What the exercise asks
Whenever the string "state" appears in a line below, please copy the line out.

── Recorded information

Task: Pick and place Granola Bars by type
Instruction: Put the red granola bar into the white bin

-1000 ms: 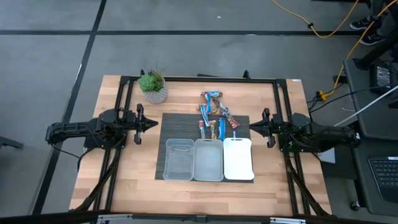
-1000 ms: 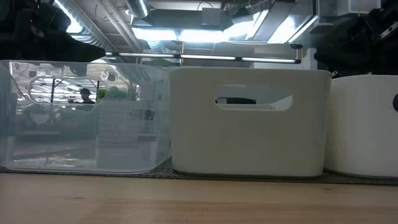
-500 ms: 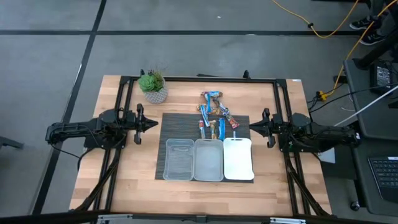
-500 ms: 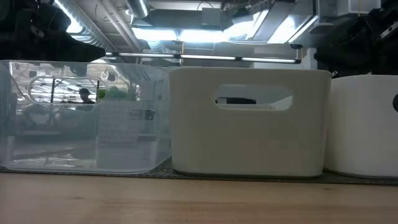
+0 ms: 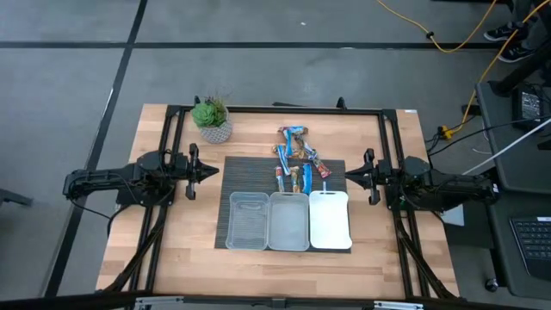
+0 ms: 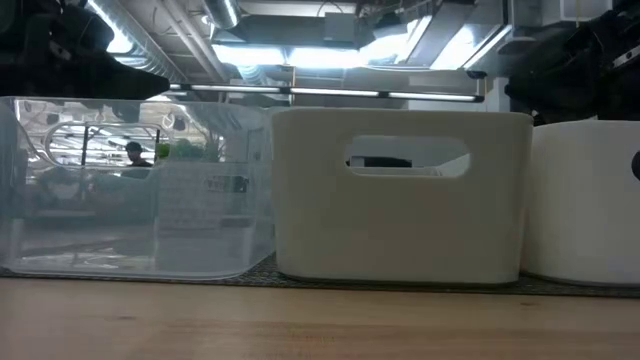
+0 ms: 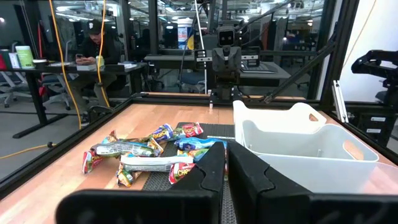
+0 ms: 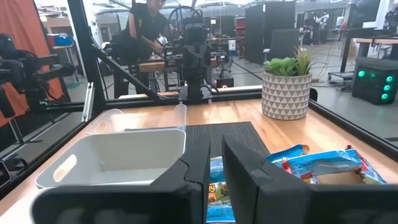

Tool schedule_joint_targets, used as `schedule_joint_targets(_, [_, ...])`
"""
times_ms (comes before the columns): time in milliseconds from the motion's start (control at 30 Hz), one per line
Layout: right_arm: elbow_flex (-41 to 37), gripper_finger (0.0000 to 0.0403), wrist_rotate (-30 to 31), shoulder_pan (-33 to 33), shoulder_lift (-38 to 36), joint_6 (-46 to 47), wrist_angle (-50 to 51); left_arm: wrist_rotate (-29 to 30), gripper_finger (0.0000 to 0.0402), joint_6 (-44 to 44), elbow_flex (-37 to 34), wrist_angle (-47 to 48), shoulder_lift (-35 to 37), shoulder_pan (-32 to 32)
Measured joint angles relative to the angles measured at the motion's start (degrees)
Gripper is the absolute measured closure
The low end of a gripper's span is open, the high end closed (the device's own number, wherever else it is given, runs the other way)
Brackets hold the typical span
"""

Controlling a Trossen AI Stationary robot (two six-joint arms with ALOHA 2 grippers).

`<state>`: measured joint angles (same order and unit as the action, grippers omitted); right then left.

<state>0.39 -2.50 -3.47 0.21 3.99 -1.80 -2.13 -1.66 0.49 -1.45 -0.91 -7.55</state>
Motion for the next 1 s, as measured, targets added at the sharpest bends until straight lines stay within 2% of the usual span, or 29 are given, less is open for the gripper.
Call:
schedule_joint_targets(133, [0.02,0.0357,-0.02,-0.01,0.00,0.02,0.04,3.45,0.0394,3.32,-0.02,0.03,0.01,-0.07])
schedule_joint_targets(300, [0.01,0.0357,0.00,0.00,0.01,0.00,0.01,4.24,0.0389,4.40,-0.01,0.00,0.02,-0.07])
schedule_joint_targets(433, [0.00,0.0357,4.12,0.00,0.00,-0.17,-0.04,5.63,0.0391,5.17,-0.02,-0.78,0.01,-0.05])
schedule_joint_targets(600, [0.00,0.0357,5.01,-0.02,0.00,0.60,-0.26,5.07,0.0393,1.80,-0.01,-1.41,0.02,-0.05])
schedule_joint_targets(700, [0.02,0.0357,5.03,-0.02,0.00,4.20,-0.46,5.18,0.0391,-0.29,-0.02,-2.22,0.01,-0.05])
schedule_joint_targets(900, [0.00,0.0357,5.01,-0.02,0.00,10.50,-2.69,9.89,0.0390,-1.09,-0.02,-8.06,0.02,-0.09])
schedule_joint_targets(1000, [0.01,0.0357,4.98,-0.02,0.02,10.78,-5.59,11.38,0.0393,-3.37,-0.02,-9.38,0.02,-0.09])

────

Response
`<state>`: measured joint angles (same order and unit as the action, grippers omitted); right then left.
<state>0.39 -2.50 -3.47 0.21 3.99 -1.80 -2.13 -1.66 0.49 -1.45 -0.91 -7.55</state>

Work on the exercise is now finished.